Action item: The answer must consist of every line below that holds the word "named".

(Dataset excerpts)
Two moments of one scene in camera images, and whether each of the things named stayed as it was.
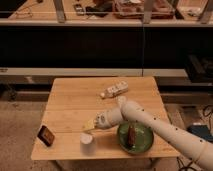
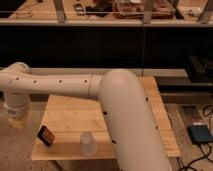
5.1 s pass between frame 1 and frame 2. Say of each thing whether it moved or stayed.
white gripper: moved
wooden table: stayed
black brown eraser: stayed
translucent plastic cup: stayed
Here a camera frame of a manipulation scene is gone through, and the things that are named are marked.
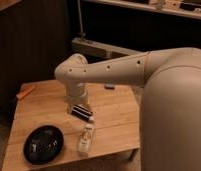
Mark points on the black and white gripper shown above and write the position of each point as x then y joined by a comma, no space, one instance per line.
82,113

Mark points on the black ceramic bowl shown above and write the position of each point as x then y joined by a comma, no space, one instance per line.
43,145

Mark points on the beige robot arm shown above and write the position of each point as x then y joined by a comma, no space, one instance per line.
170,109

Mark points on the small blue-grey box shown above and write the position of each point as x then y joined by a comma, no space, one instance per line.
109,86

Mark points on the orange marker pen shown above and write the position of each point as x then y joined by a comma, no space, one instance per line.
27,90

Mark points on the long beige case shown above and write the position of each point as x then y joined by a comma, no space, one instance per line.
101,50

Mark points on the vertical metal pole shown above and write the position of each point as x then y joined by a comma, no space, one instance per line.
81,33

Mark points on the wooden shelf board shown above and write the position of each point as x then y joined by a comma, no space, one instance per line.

Task answer:
Two moments of one scene in camera images, and whether each of the things named stayed as it was.
Here a camera frame of a manipulation scene is gone through, and the things that are named are marked.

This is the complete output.